Records supplied:
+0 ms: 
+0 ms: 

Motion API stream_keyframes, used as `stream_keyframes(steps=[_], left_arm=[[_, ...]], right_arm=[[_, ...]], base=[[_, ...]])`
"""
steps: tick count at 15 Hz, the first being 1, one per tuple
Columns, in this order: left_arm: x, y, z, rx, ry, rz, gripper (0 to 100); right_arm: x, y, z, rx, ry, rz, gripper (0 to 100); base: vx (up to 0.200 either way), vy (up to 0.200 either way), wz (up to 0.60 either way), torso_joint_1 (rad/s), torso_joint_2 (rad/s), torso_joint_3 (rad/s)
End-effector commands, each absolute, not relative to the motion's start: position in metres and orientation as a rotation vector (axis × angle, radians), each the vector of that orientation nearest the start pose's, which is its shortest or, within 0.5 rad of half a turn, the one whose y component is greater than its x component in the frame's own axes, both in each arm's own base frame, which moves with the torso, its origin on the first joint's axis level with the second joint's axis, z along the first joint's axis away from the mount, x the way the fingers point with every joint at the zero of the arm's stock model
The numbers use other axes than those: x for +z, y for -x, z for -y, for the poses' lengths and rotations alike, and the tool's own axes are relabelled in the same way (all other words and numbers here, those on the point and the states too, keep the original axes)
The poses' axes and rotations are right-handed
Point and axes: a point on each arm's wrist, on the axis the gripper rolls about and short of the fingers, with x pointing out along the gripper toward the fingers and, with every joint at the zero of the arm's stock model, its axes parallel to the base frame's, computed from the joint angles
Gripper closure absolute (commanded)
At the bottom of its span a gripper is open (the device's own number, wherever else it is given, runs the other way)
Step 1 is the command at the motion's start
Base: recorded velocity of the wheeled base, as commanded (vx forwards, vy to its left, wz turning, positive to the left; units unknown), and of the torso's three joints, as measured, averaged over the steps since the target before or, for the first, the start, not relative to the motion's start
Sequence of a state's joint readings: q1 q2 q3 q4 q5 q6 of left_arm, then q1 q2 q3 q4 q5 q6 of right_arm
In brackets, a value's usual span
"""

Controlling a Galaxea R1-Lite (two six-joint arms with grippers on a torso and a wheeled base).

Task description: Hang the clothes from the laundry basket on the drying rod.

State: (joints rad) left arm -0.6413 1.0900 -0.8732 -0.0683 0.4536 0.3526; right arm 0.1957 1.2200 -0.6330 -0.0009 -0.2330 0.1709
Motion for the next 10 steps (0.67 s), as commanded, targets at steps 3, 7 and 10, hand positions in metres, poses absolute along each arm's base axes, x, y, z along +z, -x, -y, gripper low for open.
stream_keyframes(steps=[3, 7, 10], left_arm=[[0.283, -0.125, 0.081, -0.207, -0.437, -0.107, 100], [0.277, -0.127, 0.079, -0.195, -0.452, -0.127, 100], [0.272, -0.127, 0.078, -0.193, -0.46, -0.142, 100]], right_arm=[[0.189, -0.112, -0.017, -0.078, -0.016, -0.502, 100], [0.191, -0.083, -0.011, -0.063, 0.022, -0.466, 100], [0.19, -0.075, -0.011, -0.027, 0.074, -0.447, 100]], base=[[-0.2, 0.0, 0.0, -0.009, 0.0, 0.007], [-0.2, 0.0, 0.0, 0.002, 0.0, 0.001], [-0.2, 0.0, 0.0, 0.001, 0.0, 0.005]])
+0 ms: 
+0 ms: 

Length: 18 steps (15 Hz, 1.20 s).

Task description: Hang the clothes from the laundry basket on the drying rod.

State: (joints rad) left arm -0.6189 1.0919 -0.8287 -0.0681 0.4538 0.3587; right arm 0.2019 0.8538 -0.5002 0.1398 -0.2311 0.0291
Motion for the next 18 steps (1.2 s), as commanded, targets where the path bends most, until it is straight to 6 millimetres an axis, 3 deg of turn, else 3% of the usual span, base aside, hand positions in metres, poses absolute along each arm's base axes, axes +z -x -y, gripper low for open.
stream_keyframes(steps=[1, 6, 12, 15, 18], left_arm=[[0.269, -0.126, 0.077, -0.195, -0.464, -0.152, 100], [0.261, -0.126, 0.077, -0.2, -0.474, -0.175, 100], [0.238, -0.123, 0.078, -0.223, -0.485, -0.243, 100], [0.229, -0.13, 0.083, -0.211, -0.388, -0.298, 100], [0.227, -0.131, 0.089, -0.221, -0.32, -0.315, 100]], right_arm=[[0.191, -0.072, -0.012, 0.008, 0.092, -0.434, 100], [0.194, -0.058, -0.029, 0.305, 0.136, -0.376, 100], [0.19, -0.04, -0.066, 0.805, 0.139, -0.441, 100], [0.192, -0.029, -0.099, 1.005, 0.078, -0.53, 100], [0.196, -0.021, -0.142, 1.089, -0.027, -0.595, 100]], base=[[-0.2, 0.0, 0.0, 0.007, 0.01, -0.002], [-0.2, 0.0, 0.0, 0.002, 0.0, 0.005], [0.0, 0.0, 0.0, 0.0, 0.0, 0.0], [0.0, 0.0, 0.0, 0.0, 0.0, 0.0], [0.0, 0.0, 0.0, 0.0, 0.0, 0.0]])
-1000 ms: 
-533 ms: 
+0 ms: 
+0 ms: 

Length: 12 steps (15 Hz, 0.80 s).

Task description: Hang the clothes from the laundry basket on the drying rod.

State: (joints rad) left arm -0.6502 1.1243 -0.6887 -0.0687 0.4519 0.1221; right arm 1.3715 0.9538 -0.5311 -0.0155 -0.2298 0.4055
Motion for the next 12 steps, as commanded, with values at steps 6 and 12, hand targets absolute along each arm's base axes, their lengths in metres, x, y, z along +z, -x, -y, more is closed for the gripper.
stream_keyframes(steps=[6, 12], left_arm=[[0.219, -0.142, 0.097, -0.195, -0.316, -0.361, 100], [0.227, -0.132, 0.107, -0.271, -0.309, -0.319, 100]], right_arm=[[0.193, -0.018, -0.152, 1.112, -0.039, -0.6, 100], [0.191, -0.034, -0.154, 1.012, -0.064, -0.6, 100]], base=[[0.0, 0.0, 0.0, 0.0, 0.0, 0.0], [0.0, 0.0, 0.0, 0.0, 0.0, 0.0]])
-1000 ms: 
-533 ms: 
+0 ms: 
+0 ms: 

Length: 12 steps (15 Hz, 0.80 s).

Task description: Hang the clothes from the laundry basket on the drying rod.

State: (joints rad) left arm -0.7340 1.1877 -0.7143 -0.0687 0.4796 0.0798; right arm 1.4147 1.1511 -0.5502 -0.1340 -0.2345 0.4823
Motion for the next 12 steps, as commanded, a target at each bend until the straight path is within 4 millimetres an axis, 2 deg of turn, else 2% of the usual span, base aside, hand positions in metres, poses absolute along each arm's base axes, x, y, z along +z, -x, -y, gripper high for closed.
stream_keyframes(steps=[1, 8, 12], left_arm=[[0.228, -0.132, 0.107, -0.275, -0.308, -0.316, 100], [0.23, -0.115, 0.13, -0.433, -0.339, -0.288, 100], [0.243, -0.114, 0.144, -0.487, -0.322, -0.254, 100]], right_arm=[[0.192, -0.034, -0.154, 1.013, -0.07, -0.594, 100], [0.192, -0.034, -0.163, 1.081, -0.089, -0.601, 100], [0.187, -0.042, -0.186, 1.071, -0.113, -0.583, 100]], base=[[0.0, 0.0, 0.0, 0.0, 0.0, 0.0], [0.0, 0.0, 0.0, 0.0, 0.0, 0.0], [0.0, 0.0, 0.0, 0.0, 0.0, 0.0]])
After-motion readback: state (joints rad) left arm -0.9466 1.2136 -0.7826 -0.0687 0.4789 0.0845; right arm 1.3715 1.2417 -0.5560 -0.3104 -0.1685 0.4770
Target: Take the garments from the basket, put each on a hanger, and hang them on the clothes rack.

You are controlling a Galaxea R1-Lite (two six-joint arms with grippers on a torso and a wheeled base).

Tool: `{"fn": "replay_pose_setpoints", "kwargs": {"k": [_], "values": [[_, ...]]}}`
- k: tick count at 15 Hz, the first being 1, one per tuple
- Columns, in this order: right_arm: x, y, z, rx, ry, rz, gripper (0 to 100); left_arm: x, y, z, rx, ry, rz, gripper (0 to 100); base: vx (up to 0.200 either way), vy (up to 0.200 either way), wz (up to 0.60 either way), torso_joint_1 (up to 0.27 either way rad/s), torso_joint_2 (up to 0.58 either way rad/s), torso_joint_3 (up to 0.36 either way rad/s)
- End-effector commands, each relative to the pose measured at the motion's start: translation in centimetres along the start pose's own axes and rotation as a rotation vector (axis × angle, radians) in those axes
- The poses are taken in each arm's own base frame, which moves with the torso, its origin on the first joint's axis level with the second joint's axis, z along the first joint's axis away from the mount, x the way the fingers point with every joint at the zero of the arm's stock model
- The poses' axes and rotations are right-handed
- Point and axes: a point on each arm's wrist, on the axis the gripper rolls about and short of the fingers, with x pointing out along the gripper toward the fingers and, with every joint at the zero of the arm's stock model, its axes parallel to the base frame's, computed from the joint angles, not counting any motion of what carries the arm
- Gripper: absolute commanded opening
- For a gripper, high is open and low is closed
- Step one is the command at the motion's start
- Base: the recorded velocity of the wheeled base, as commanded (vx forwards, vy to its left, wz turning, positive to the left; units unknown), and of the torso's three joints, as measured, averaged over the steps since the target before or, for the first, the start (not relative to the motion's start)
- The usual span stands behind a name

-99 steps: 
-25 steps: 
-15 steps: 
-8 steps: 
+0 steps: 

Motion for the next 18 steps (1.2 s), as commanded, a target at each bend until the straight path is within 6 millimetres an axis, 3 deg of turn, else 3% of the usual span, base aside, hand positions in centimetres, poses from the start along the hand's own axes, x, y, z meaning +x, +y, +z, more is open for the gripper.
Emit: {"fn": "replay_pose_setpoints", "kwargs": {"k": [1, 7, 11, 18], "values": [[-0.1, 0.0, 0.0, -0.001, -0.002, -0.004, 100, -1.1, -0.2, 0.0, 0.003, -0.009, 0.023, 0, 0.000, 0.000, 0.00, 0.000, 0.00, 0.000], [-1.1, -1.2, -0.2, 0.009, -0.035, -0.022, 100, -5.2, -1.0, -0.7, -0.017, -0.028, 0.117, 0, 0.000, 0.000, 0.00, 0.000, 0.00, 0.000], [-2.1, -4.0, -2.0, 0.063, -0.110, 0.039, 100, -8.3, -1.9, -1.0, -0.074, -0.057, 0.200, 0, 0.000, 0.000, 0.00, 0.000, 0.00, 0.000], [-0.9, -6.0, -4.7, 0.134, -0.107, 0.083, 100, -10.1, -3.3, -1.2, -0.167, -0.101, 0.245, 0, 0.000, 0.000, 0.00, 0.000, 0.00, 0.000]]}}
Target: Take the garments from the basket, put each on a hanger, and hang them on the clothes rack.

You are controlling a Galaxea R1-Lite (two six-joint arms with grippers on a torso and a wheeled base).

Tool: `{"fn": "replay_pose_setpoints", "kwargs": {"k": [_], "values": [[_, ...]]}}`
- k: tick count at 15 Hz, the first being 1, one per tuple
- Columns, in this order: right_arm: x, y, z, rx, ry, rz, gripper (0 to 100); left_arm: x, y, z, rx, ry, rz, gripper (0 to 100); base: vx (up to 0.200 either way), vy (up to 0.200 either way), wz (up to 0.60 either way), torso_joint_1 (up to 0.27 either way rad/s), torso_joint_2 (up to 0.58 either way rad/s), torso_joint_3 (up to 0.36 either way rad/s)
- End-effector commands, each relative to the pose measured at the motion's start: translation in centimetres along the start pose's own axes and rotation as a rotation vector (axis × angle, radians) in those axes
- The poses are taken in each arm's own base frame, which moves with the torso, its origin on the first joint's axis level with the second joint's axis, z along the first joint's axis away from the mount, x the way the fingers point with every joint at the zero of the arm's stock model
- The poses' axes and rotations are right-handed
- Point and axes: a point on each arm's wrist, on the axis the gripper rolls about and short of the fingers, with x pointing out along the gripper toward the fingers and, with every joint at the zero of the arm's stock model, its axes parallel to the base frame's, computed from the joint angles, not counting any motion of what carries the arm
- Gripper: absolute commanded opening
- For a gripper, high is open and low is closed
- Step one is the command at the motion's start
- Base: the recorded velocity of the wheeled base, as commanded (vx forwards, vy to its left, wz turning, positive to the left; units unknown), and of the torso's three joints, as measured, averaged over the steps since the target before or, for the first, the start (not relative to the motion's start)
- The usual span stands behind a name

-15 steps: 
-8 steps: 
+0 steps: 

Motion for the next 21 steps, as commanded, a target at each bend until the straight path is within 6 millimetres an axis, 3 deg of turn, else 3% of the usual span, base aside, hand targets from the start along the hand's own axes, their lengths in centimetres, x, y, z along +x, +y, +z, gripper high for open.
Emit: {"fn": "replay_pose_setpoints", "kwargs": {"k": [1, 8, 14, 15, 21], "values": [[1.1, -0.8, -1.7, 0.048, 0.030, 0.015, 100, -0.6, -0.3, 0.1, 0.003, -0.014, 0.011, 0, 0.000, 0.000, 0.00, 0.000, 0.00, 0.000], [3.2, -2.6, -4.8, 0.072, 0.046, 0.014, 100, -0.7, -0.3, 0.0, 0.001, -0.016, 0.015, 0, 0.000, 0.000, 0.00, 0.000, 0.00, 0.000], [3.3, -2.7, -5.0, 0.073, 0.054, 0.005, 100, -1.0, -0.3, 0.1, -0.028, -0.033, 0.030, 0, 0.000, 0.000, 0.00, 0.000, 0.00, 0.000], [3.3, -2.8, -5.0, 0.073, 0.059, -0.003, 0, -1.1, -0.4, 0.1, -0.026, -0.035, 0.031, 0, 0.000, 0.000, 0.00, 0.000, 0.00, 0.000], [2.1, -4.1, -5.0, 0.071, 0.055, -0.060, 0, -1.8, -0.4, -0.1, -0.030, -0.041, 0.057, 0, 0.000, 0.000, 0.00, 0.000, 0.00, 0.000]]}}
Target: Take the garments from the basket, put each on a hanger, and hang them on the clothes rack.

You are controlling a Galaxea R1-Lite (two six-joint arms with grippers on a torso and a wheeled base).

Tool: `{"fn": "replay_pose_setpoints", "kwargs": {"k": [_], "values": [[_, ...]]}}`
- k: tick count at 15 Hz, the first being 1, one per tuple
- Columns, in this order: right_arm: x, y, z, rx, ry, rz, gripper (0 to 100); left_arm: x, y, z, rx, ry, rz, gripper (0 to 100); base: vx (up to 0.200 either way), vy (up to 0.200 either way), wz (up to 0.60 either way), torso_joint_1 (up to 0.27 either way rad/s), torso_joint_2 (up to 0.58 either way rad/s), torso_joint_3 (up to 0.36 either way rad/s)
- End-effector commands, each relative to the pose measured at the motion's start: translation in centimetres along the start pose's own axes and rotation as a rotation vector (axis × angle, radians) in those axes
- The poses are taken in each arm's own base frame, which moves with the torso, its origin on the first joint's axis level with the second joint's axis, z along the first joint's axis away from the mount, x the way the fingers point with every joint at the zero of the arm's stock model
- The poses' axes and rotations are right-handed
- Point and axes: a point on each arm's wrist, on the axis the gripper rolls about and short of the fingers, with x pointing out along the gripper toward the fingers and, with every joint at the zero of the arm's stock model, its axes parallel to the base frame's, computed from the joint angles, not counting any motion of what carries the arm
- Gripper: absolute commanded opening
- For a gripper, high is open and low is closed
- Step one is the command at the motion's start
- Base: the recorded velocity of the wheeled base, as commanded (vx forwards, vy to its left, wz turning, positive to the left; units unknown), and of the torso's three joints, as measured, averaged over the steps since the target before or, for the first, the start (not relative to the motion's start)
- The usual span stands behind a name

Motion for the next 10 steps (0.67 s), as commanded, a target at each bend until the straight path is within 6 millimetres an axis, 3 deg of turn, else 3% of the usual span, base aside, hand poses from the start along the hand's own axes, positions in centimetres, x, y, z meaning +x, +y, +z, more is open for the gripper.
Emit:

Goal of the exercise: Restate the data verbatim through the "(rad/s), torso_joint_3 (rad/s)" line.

Answer for this exercise:
+0 ms: 
+0 ms: 

Motion API stream_keyframes, used as `stream_keyframes(steps=[_], left_arm=[[_, ...]], right_arm=[[_, ...]], base=[[_, ...]])`
"""
steps: tick count at 15 Hz, the first being 1, one per tuple
Columns, in this order: left_arm: x, y, z, rx, ry, rz, gripper (0 to 100); right_arm: x, y, z, rx, ry, rz, gripper (0 to 100); base: vx (up to 0.200 either way), vy (up to 0.200 either way), wz (up to 0.60 either way), torso_joint_1 (rad/s), torso_joint_2 (rad/s), torso_joint_3 (rad/s)

The response has been given in full.